Exact reproduction required: the lines below from the line with "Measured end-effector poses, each" to the line with "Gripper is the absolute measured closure", both ends included, and no others.
▬▬▬▬▬▬
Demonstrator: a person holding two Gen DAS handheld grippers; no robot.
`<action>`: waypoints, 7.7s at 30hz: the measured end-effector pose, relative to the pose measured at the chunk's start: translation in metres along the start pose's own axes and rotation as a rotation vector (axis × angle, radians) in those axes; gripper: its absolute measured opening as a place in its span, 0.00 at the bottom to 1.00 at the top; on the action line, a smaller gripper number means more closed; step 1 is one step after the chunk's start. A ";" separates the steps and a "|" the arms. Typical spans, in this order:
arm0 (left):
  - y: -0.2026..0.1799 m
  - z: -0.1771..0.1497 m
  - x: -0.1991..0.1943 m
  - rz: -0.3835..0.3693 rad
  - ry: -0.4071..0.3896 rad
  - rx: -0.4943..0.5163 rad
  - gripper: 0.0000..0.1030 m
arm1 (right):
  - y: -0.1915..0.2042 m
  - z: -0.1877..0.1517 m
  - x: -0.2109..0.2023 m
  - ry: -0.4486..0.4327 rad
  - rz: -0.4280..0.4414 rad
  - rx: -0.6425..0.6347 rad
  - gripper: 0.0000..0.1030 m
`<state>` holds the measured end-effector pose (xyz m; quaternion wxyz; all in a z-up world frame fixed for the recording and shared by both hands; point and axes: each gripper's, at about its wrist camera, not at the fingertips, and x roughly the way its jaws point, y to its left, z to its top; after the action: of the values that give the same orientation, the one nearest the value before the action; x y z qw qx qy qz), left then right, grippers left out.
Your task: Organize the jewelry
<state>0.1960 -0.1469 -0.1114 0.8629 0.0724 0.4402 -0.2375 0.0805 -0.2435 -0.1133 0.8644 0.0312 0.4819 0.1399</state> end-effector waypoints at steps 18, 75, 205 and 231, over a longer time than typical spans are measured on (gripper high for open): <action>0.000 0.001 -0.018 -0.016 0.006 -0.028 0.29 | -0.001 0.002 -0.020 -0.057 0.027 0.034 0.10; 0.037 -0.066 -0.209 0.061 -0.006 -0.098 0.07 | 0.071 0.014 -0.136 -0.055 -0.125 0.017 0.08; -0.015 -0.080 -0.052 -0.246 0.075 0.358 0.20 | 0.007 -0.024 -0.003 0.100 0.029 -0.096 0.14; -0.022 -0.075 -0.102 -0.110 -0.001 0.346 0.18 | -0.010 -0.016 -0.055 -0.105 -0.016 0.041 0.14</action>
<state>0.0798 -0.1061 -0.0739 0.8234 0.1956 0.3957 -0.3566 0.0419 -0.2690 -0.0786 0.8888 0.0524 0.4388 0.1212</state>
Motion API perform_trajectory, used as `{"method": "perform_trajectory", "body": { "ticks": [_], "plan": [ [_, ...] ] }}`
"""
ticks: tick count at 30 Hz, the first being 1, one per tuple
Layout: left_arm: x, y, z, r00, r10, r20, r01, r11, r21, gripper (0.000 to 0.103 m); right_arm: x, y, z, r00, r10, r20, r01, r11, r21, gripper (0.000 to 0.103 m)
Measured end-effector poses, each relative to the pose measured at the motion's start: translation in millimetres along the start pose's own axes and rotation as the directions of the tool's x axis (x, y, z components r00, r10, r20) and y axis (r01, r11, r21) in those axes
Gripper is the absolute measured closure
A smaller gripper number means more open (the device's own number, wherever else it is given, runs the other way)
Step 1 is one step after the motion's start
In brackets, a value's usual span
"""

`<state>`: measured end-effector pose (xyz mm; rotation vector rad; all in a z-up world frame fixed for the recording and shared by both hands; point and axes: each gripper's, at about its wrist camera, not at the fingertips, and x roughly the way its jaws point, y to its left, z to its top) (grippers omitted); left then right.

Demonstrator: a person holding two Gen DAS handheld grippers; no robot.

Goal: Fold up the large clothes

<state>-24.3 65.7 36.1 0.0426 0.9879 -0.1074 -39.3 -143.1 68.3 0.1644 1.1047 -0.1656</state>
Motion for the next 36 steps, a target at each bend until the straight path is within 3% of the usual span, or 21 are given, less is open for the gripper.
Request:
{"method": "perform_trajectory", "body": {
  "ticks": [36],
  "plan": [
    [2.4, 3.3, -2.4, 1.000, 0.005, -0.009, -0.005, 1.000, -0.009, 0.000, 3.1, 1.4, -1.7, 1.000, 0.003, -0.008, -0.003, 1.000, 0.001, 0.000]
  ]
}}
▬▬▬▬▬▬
*Solution to this exercise*.
Measured end-effector poses, each relative to the pose measured at the motion's start: translation in millimetres along the start pose's own axes and rotation as the directions of the tool's x axis (x, y, z components r00, r10, r20) and y axis (r01, r11, r21) in those axes
Gripper is the absolute measured closure

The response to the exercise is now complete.